Gravity Turn Calculator for Launch Ascent Analysis

Calculator Inputs

Initial Mass (kg)

Propellant Mass (kg)

Thrust (N)

Specific Impulse (s)

Burn Time (s)

Drag Coefficient

Reference Area (m²)

Time Step (s)

Turn Start Time (s)

Turn Duration (s)

Initial Flight Path Angle (deg)

Final Flight Path Angle (deg)

Initial Velocity (m/s)

Initial Altitude (m)

Sea-Level Density (kg/m³)

Atmospheric Scale Height (m)

Planet Radius (m)

Example Data Table

This sample shows a typical launch-style input set you can test before entering mission-specific values.

Parameter	Example Value	Unit
Initial Mass	500000	kg
Propellant Mass	400000	kg
Thrust	7600000	N
Specific Impulse	300	s
Burn Time	150	s
Drag Coefficient	0.45	-
Reference Area	10.5	m²
Turn Start Time	12	s
Turn Duration	90	s
Final Flight Path Angle	10	deg

Formula Used

The calculator uses a simplified ascent model with a user-defined pitch program. It estimates trajectory values through time-stepped integration rather than a full six-degree-of-freedom simulation.

Mass flow rate: ṁ = propellant mass ÷ burn time
Rocket equation: Δv_ideal = Isp × g₀ × ln(m₀ ÷ m_f)
Atmospheric density: ρ = ρ₀ × e^-h/H
Dynamic pressure: q = 0.5 × ρ × v²
Drag force: D = q × C_d × A
Gravity with altitude: g = g₀ × (R ÷ (R + h))²
Along-path acceleration: a = (T ÷ m) - (D ÷ m) - g × sin(γ)
Vertical motion: dh = v × sin(γ) × dt
Horizontal motion: dx = v × cos(γ) × dt

The flight path angle γ transitions linearly from the initial angle to the final angle between the chosen turn start and turn duration values.
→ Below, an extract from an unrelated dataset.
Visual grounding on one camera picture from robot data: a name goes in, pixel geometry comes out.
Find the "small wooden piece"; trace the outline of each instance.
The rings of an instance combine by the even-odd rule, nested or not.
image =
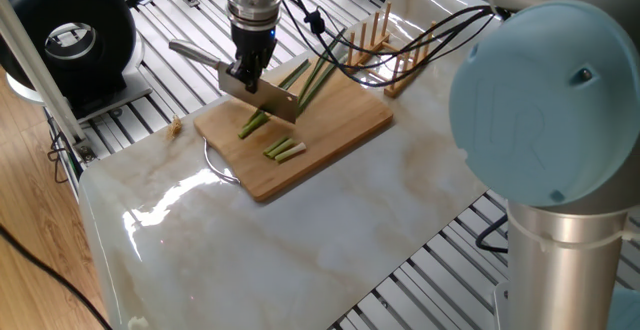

How to Use This Calculator

Enter the vehicle mass, propellant mass, thrust, burn time, and specific impulse.
Provide aerodynamic values such as drag coefficient, reference area, and sea-level density.
Set the turn start time, turn duration, and final flight path angle.
Adjust the time step for finer or faster numerical results.
Click Calculate Gravity Turn to generate the result block, chart, and sample trajectory table.
Use the CSV export for detailed time-history data and the PDF export for a report-style summary.
Compare gravity loss, drag loss, burnout conditions, and maximum dynamic pressure to refine ascent choices.

FAQs

1. What does this calculator estimate?

It estimates a simplified powered ascent during a gravity turn. Outputs include altitude, downrange distance, velocity, dynamic pressure, losses, burnout conditions, and flight path angle trends.

2. Is this a full flight dynamics simulator?

No. It is an engineering estimator using a guided pitch schedule and time-step integration. It is useful for comparisons, screening studies, and quick ascent trade checks.

3. Why is turn start time important?

Turn start influences gravity loss, aerodynamic loading, and downrange growth. Starting too early can raise drag penalties, while starting too late can waste vertical climb and increase gravity loss.

4. What does final flight path angle mean?

It is the commanded angle at the end of the pitch transition, measured from the local horizontal. Smaller angles favor horizontal speed buildup later in ascent.

5. Why does the calculator show maximum dynamic pressure?

Maximum dynamic pressure marks the highest aerodynamic stress region. Engineers use it to judge whether a trajectory is too aggressive in dense atmosphere.

6. How accurate is the drag model?

The drag model is intentionally simple. It assumes constant drag coefficient and area, so it does not represent transonic effects, changing attitude, or detailed atmospheric weather changes.

7. Can I use this for other planets?

Yes. Change the planet radius, sea-level density, and atmospheric scale height. You can also adjust thrust and mass to explore non-Earth ascent behavior.

8. What should I export to compare cases?

Export CSV when you need full time-history values for spreadsheets or post-processing. Export PDF when you need a compact summary for reporting or reviews.